# What are the top diesel power generator manufacturers?



## AL-Kateb (Jan 12, 2014)

Hello everybody! This is my first post in this forum, I hope you can help me with this.

I'm looking for 60 - 100 kva diesel generator, and the most important factor is the fuel consumption, I have a very old one, actually it's an engine that's made into a generator, it's 60 KVA, at first it was only consuming 6 liters of diesel at about 80% load, now it's 14 for the same load, nobody was able to fix it so I thought I have to buy a new one but I did not know what to chose so I would appreciate your advice.
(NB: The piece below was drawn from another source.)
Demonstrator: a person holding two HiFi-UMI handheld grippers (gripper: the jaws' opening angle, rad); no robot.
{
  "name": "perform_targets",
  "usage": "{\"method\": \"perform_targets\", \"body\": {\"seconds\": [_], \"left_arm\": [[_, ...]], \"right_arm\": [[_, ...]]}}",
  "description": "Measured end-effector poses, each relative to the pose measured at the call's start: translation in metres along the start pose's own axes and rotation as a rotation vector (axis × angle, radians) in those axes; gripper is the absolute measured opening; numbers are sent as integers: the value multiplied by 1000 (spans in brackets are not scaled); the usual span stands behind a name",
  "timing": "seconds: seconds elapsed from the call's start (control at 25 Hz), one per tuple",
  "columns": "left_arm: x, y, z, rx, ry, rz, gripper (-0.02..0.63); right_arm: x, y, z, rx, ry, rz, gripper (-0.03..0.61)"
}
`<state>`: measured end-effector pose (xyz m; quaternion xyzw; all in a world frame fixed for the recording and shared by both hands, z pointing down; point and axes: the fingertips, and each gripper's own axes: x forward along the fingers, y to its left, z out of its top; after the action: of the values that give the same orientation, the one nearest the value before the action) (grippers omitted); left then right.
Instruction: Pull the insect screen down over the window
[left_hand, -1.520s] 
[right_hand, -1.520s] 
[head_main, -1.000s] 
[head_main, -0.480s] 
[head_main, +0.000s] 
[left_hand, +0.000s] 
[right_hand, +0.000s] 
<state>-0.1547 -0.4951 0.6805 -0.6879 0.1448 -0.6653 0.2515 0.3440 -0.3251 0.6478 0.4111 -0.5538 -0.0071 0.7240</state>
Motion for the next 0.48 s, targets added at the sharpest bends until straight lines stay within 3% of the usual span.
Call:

Again, what I'm looking for is a generator between 60 - 100 KVA diesel generator with as little consumption as possible, what brands would you suggest?

Thanks.


----------



## Dqalex (Nov 25, 2012)

Mitsubishi are very good. My dad had a 350 KW that had over 20,000 hours with no problem. He also had a 100 KW Iveco that was great on fuel. (I should have kept that one for myself). The Multiquip are also good.


----------



## Udit (May 29, 2014)

Kirloskar is the top generator manufacturer. Every generator required the engine control unit panel to control the system. Engine control units (ECS) help us to keep watch on the engine to run it properly and it should not be overloaded and overheated.


----------



## Udit (May 29, 2014)

Generator phase, fuel and overload capacity are the important criteria to select the diesel power generator. To maintain the efficiency of the genset, engine management system is to be followed regularly.


----------